*YOUR TASK:* This exercise asks for every line of the material that contains the word "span".

*SOURCE DATA:*
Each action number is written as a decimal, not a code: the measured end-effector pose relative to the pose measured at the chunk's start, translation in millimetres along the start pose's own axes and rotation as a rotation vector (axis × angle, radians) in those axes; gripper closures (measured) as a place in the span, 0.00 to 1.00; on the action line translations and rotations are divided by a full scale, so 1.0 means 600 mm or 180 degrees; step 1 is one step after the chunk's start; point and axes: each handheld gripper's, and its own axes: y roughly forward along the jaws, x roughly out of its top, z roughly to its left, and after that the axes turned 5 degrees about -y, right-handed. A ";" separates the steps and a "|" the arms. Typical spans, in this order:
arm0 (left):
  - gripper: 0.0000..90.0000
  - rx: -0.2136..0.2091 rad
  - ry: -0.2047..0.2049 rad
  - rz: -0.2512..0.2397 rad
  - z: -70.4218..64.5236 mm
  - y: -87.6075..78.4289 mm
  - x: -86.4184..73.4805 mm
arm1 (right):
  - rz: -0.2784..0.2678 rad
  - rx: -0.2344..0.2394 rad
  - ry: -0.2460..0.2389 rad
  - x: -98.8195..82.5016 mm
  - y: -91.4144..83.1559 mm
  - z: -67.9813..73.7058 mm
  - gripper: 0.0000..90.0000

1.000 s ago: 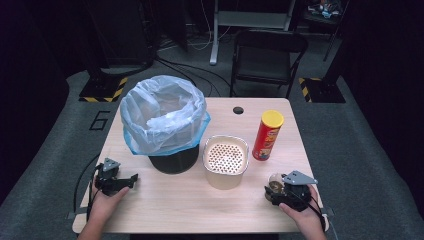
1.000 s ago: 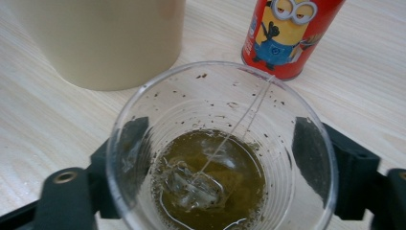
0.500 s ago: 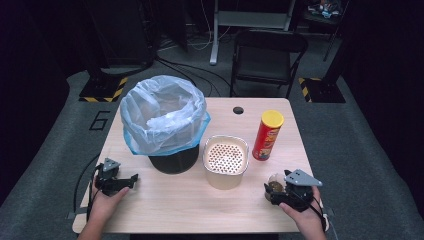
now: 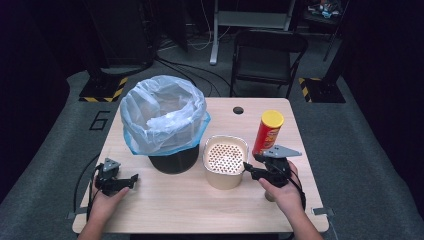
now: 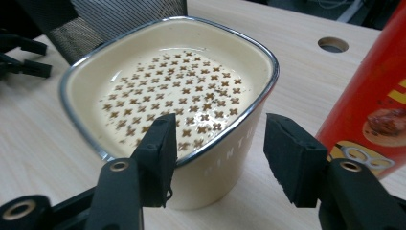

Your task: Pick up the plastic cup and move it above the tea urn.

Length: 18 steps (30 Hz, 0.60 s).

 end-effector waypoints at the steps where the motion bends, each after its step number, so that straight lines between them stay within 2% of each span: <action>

*RESPONSE FOR THIS EXERCISE:*
Each action number is written as a decimal, not a code: the measured end-effector pose relative to the pose measured at the chunk's start, translation in millimetres along the start pose's own axes and rotation as a rotation vector (axis × angle, radians) in those axes; gripper closures (measured) as a place in the span, 0.00 to 1.00; on the action line translations and rotations are divided by a full scale, so 1.0 means 600 mm or 180 degrees; step 1 is one step after the chunk's start; point and axes: each handheld gripper's, and its own axes: y roughly forward along the jaws, x roughly out of its top, z roughly to its left, and after that the axes turned 5 degrees about -y, right-handed. A ";" separates the steps and a "|" the arms. Typical spans, in this order:
 end-effector waypoints at the steps where the motion bends, each after its step number, so that straight lines between them stay within 2% of each span: <action>

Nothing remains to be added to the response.